TASK REQUIREMENTS: Each line of the listing below must be retyped as given.

SOURCE MATERIAL:
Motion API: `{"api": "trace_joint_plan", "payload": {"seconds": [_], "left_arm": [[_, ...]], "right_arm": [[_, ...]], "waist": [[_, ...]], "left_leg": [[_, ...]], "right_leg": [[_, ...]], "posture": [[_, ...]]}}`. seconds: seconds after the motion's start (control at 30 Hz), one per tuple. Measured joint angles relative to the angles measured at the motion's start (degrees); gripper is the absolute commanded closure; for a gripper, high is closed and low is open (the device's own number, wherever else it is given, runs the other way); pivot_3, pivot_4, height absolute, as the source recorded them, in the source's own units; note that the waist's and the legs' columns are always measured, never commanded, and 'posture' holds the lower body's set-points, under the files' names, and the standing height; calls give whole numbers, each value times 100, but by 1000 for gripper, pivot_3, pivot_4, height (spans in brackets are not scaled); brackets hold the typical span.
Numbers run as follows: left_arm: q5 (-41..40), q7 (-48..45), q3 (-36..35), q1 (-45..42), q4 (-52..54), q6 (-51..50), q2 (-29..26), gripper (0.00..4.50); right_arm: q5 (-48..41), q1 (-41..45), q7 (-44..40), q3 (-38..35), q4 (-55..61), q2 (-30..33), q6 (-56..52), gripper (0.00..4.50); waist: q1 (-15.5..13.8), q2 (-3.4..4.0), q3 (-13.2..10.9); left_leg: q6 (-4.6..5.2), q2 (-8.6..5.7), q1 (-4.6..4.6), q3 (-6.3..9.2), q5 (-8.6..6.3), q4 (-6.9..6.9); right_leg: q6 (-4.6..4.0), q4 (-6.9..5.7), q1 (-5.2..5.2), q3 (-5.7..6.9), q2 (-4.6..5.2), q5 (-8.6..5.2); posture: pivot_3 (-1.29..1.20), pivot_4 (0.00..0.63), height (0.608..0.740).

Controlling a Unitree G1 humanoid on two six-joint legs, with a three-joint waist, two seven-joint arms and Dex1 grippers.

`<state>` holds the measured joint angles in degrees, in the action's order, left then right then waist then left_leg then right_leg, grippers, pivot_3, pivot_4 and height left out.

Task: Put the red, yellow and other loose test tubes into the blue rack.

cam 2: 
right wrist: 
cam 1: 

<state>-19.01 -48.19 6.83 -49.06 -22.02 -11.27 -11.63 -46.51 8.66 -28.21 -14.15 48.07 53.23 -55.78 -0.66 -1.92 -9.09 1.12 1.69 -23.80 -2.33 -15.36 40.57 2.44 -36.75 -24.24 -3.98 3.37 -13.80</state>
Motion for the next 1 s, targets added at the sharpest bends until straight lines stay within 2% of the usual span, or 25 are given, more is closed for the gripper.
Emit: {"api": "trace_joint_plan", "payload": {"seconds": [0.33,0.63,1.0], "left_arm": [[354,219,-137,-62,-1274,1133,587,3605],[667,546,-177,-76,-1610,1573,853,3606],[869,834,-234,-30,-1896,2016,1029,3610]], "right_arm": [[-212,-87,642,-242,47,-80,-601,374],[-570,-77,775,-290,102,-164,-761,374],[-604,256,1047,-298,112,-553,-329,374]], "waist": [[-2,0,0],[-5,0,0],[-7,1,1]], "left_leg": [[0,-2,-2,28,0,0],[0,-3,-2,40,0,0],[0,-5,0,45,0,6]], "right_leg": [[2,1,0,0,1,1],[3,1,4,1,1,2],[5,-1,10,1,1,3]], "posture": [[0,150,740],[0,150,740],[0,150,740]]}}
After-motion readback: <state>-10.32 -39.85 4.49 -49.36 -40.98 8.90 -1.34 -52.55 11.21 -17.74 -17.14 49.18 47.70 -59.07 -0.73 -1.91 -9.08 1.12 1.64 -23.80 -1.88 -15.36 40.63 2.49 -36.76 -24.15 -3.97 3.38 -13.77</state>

EXERCISE ANSWER:
Motion API: `{"api": "trace_joint_plan", "payload": {"seconds": [_], "left_arm": [[_, ...]], "right_arm": [[_, ...]], "waist": [[_, ...]], "left_leg": [[_, ...]], "right_leg": [[_, ...]], "posture": [[_, ...]]}}`. seconds: seconds after the motion's start (control at 30 Hz), one per tuple. Measured joint angles relative to the angles measured at the motion's start (degrees); gripper is the absolute commanded closure; for a gripper, high is closed and low is open (the device's own number, wherever else it is given, runs the other way); pivot_3, pivot_4, height absolute, as the source recorded them, in the source's own units; note that the waist's and the legs' columns are always measured, never commanded, and 'posture' holds the lower body's set-points, under the files' names, and the standing height; calls give whole numbers, each value times 100, but by 1000 for gripper, pivot_3, pivot_4, height (spans in brackets are not scaled); brackets hold the typical span.
Numbers run as follows: left_arm: q5 (-41..40), q7 (-48..45), q3 (-36..35), q1 (-45..42), q4 (-52..54), q6 (-51..50), q2 (-29..26), gripper (0.00..4.50); right_arm: q5 (-48..41), q1 (-41..45), q7 (-44..40), q3 (-38..35), q4 (-55..61), q2 (-30..33), q6 (-56..52), gripper (0.00..4.50); waist: q1 (-15.5..13.8), q2 (-3.4..4.0), q3 (-13.2..10.9); left_leg: q6 (-4.6..5.2), q2 (-8.6..5.7), q1 (-4.6..4.6), q3 (-6.3..9.2), q5 (-8.6..6.3), q4 (-6.9..6.9); right_leg: q6 (-4.6..4.0), q4 (-6.9..5.7), q1 (-5.2..5.2), q3 (-5.7..6.9), q2 (-4.6..5.2), q5 (-8.6..5.2); posture: pivot_3 (-1.29..1.20), pivot_4 (0.00..0.63), height (0.608..0.740).

Controlling a Unitree G1 humanoid on two six-joint legs, with a three-joint waist, two seven-joint arms and Dex1 grippers.

`<state>` holds the measured joint angles in degrees, in the action's order, left then right then waist then left_leg then right_leg, grippers, pivot_3, pivot_4 and height left out.

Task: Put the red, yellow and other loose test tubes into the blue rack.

cam 2: 
right wrist: 
cam 1: 

<state>-19.01 -48.19 6.83 -49.06 -22.02 -11.27 -11.63 -46.51 8.66 -28.21 -14.15 48.07 53.23 -55.78 -0.66 -1.92 -9.09 1.12 1.69 -23.80 -2.33 -15.36 40.57 2.44 -36.75 -24.24 -3.98 3.37 -13.80</state>
Motion for the next 1 s, targets added at the sharpest bends until straight lines stay within 2% of the usual span, or 25 are given, more is closed for the gripper.
Emit: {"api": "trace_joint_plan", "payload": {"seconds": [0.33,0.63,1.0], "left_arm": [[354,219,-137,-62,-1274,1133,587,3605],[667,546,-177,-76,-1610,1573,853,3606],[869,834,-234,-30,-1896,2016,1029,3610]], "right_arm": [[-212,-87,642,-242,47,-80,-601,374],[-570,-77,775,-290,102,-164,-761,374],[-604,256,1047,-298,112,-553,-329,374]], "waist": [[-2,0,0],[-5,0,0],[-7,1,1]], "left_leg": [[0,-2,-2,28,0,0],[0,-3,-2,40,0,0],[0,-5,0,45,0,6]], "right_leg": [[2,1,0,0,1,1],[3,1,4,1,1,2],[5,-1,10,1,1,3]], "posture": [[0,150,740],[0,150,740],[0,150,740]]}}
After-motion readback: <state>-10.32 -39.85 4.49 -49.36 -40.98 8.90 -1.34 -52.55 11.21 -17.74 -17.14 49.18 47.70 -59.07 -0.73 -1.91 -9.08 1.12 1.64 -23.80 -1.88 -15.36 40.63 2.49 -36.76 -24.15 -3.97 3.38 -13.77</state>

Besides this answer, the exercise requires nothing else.